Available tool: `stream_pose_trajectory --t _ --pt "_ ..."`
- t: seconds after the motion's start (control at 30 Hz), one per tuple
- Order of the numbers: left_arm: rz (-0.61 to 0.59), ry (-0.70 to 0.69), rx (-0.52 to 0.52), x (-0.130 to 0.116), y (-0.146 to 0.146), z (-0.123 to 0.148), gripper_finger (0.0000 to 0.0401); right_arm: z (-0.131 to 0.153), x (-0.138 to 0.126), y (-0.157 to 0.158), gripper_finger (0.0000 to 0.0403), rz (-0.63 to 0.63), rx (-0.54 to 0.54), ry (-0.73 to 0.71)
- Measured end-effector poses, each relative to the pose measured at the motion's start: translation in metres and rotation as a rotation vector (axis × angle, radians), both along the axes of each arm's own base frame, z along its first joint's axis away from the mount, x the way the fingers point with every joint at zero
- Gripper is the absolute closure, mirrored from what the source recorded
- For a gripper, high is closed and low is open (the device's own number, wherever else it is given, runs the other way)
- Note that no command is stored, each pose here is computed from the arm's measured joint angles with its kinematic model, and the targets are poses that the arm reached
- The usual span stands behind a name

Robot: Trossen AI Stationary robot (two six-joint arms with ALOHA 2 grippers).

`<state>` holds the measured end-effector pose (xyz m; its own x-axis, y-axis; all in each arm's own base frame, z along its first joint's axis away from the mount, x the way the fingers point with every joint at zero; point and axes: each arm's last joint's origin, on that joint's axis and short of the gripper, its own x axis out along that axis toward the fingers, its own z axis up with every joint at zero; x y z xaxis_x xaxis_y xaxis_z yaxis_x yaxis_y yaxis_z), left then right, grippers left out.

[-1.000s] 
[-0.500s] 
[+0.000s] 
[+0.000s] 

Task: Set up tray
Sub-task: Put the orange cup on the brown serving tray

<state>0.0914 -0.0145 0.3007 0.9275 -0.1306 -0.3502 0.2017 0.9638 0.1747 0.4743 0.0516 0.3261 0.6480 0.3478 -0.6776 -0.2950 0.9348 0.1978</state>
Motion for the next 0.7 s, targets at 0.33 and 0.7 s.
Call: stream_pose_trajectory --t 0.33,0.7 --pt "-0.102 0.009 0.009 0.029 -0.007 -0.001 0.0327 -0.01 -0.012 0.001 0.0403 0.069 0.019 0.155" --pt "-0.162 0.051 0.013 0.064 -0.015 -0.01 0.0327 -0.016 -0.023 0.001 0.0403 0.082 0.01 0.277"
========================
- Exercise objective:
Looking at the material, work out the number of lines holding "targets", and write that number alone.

- Reply:
2